*EXERCISE BRIEF*: Copy each line of the following material exactly.

[Start of Attachment]

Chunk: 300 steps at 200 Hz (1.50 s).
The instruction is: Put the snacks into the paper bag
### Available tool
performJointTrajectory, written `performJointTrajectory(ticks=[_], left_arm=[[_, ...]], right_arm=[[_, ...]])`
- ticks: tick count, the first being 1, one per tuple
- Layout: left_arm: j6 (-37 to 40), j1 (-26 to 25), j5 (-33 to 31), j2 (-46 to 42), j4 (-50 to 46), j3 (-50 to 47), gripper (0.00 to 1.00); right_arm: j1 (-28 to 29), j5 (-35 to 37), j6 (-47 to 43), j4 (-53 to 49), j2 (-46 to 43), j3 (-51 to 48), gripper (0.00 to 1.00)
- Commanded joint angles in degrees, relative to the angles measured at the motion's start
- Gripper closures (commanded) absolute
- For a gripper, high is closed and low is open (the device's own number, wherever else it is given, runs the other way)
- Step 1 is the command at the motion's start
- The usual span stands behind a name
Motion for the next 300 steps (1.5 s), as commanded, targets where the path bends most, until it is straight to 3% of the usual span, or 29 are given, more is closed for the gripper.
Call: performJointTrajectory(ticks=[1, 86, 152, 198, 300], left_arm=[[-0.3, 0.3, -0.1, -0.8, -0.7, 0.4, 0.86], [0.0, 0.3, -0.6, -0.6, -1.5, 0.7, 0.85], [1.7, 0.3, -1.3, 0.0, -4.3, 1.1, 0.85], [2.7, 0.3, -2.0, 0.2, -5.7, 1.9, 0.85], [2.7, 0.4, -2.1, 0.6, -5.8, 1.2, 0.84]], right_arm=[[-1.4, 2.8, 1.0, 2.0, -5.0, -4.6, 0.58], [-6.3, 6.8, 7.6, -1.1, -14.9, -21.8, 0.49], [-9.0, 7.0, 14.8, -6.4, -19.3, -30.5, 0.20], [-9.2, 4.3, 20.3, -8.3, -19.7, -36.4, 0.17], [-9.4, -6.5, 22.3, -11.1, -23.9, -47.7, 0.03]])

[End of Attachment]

*SOLUTION FOR THIS PROBLEM*:
Chunk: 300 steps at 200 Hz (1.50 s).
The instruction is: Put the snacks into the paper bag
### Available tool
performJointTrajectory, written `performJointTrajectory(ticks=[_], left_arm=[[_, ...]], right_arm=[[_, ...]])`
- ticks: tick count, the first being 1, one per tuple
- Layout: left_arm: j6 (-37 to 40), j1 (-26 to 25), j5 (-33 to 31), j2 (-46 to 42), j4 (-50 to 46), j3 (-50 to 47), gripper (0.00 to 1.00); right_arm: j1 (-28 to 29), j5 (-35 to 37), j6 (-47 to 43), j4 (-53 to 49), j2 (-46 to 43), j3 (-51 to 48), gripper (0.00 to 1.00)
- Commanded joint angles in degrees, relative to the angles measured at the motion's start
- Gripper closures (commanded) absolute
- For a gripper, high is closed and low is open (the device's own number, wherever else it is given, runs the other way)
- Step 1 is the command at the motion's start
- The usual span stands behind a name
Motion for the next 300 steps (1.5 s), as commanded, targets where the path bends most, until it is straight to 3% of the usual span, or 29 are given, more is closed for the gripper.
Call: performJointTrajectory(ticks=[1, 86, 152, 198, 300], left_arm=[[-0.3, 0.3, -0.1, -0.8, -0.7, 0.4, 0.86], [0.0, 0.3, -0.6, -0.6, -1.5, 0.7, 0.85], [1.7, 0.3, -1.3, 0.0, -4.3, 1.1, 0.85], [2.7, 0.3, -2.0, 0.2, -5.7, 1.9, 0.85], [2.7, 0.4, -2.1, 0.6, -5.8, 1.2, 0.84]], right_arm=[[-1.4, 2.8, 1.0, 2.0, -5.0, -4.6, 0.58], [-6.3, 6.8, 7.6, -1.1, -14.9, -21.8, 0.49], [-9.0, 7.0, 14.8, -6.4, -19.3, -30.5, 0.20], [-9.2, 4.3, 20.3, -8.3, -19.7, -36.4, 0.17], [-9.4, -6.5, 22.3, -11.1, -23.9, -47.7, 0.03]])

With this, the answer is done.